Pandemic imperils public schools
Published August 13, 2020
By Gary Pearce
The Covid-19 pandemic shows how we dump society’s problems on public schools, but don’t give them enough money to meet those challenges.
Six months of lockdown should remind us that schools provide more than education.
Working parents depend on schools for childcare. Children in poverty often depend on schools for decent meals and safe shelter. Many children depend on schools for the love, care and attention they don’t get at home.
Schools have to protect students from society’s epidemic of evils – from bullying in the lunchroom to sexual abuse to vicious gunmen with military assault weapons.
During COVID, parents have learned the hard way that home-schooling can get old fast. They’ve learned that teachers aren’t paid nearly enough.
Underpaid as they are, teachers would take a bullet to save their students. Do we also expect them to risk catching a vicious virus – and passing it on to their own families – so we can get our kids out of the house?
A teacher told me that many of her peers are preparing wills as they prepare for back-to-school.
Crowded hallway in a Georgia high school last week
Some parents send their children to private schools because they are more willing than public schools to reopen. Private Thales Academy in Wake County reopened its schools in July. Its Knightdale campus immediately reported a Covid case. Then a case at Thales’ Wake Forest campus forced the entire fourth grade to be quarantined for at least two weeks.
One Wake County principal pleaded with parents not to turn to private schools. Schools’ budgets are based on attendance; if attendance drops, budgets will be cut and teachers and staff, let go.
Unlike private schools and charter schools, traditional public schools can’t pick their students. They have to take whoever shows up and provide whatever they need.
The same politicians who push hardest for private schools are pushing hardest for public schools to reopen.
President Trump said in July that public schools teach children “to hate their own country.” Now he says they should reopen fully. In North Carolina, Lt. Gov. Dan Forest and State Senator Phil Berger criticize Governor Roy Cooper for not ordering all public schools to reopen.
Ferrel Guillory, who has observed North Carolina politics and government for nearly 50 years as a journalist, UNC-Chapel Hill professor and Vice Chairman of EducationNC, wrote recently that:
“…(A)fter their party won the governorship and solid legislative majorities in 2012, Republican lawmakers went on a tax-cut spree, reducing sales, corporate, and individual income taxes. Tax changes since 2013, according to a pre-pandemic joint assessment of legislative and administration budget staffs, reduced annual general fund revenues by more than $4 billion in 2019-2020.”

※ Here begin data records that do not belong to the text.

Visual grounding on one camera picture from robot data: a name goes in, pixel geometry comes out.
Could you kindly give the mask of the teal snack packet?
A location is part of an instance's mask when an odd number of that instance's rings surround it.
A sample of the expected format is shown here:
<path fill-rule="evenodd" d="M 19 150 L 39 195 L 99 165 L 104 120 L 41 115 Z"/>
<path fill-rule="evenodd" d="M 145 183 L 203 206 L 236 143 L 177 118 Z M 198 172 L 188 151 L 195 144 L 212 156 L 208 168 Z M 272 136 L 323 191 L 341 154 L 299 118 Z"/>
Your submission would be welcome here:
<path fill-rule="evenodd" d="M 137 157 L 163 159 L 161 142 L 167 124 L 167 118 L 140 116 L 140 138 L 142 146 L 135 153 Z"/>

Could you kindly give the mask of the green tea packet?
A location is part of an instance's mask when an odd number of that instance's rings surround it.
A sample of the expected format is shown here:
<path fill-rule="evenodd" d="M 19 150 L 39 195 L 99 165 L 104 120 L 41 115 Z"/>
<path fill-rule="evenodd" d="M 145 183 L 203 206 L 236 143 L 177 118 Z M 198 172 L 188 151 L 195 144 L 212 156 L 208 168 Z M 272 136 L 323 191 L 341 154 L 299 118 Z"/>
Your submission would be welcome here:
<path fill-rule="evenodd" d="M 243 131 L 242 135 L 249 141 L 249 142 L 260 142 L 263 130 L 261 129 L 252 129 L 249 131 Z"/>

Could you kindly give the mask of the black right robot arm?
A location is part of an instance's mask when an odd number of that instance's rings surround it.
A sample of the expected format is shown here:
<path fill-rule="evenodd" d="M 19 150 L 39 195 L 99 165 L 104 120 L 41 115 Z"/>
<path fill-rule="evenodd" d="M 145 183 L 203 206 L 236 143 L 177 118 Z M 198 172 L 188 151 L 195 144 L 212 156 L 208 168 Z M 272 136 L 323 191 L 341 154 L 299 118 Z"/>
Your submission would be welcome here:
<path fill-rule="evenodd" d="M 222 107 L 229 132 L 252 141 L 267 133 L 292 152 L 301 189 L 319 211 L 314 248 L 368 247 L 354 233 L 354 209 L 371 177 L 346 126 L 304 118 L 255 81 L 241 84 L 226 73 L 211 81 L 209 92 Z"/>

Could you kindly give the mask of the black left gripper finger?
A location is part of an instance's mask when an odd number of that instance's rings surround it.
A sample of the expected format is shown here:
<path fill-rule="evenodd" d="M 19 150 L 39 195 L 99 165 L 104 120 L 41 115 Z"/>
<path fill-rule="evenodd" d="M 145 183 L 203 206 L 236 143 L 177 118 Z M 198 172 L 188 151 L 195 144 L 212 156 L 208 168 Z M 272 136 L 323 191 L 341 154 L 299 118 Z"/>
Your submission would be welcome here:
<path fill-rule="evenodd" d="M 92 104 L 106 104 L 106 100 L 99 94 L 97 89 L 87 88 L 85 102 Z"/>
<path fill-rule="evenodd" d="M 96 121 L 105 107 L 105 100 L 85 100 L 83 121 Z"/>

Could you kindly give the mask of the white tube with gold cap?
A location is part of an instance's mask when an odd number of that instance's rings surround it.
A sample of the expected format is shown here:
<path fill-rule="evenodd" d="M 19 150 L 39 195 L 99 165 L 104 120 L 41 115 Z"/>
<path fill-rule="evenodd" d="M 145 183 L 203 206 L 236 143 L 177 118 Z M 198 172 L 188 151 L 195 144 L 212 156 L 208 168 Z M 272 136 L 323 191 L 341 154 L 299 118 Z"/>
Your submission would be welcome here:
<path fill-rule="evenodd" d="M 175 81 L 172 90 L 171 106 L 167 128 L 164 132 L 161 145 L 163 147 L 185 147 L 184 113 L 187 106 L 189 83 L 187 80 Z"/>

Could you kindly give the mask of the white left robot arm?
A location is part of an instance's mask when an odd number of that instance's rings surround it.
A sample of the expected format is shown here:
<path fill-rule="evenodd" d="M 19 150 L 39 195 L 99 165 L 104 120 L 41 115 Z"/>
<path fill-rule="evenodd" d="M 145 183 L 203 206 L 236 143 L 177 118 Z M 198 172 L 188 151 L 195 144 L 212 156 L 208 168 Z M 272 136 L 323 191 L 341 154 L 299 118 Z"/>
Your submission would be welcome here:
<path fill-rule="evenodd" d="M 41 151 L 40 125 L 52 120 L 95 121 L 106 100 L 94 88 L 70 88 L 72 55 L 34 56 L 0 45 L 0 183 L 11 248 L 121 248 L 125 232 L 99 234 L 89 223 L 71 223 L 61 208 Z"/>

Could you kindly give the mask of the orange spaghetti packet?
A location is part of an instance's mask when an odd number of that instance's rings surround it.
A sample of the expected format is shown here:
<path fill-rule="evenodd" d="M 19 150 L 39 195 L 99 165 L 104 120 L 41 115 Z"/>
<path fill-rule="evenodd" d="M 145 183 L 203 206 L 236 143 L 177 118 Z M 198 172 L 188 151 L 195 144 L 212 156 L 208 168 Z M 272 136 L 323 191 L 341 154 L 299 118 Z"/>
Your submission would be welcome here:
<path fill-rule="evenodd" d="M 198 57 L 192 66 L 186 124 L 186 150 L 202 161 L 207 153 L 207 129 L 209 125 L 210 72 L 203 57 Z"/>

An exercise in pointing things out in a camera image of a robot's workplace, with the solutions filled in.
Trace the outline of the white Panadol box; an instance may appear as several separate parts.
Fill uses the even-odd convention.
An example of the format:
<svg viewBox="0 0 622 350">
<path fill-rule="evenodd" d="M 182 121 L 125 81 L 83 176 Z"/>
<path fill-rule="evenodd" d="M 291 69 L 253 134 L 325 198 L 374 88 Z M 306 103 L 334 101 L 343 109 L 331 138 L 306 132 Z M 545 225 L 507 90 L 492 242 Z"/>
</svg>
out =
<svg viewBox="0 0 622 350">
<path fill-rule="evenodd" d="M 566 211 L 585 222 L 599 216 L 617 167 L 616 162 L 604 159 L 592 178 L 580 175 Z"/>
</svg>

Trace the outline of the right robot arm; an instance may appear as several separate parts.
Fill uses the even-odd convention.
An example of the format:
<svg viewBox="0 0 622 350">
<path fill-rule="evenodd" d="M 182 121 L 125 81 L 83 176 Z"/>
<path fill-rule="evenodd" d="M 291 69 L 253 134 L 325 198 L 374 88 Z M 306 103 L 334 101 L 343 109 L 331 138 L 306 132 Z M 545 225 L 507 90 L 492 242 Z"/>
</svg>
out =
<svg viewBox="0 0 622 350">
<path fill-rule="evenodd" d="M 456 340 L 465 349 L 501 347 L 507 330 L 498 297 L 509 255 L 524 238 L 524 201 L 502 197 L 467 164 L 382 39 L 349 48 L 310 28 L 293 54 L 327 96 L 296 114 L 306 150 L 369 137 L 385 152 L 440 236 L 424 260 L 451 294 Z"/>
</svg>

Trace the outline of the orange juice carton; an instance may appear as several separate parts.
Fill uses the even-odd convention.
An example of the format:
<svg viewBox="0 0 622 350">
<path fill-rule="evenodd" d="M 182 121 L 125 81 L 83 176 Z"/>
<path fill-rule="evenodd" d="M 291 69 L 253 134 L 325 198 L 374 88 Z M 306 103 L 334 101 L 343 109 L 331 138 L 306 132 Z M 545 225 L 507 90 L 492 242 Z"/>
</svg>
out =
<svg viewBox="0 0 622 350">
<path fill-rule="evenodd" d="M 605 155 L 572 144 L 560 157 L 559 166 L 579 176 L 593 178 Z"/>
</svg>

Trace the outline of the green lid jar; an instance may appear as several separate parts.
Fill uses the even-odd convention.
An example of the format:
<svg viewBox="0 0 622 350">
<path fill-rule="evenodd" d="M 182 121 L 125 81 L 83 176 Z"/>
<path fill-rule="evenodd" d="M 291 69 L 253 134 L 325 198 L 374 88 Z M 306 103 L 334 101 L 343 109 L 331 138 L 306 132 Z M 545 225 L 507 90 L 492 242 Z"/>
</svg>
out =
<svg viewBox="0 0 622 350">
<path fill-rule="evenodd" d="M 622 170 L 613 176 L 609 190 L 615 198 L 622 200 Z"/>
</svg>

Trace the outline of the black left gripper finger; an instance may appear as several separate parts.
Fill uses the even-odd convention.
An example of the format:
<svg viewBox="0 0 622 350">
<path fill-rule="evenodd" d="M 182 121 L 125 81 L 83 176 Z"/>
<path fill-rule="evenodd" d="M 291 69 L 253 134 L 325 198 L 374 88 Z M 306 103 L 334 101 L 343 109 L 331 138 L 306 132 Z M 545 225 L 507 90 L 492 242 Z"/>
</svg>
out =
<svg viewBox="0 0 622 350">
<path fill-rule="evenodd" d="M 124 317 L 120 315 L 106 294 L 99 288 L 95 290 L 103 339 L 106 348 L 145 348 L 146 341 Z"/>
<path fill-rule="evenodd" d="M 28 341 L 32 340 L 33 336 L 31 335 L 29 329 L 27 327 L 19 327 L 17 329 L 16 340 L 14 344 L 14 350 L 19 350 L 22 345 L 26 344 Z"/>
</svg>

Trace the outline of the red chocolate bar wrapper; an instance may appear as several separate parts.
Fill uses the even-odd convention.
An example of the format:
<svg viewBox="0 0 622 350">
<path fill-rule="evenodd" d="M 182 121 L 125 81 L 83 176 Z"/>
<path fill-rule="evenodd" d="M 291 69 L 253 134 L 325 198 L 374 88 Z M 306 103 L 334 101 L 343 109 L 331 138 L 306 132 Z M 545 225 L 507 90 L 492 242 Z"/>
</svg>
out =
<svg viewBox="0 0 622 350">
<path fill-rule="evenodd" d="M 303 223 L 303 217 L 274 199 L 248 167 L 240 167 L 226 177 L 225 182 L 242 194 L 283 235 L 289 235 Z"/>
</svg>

Public schools could use some of that $4 billion today.
Governor Cooper says K-12 schools, colleges, and universities need federal money:
“Without it, these institutions will not be able to purchase the essential cleaning supplies, personal protective equipment and other materials necessary to create a safe and productive learning environment, including the ability to pay teachers and staff who will be on the frontlines of the pandemic. We also must ensure our ability to address nutrition for students, both those in school and those distance learning.”
Plus, the state is under the Leandro court order to meet the North Carolina Constitution’s requirement of “a sound, basic education for all children.” Price tag: $427 million.
As Guillory noted, we need “a serious open discussion of revenues required for educational advancement.”
The pandemic shows how much we need our public schools – and how much we expect of them. Our support should match our expectations. We should put our money where our children are.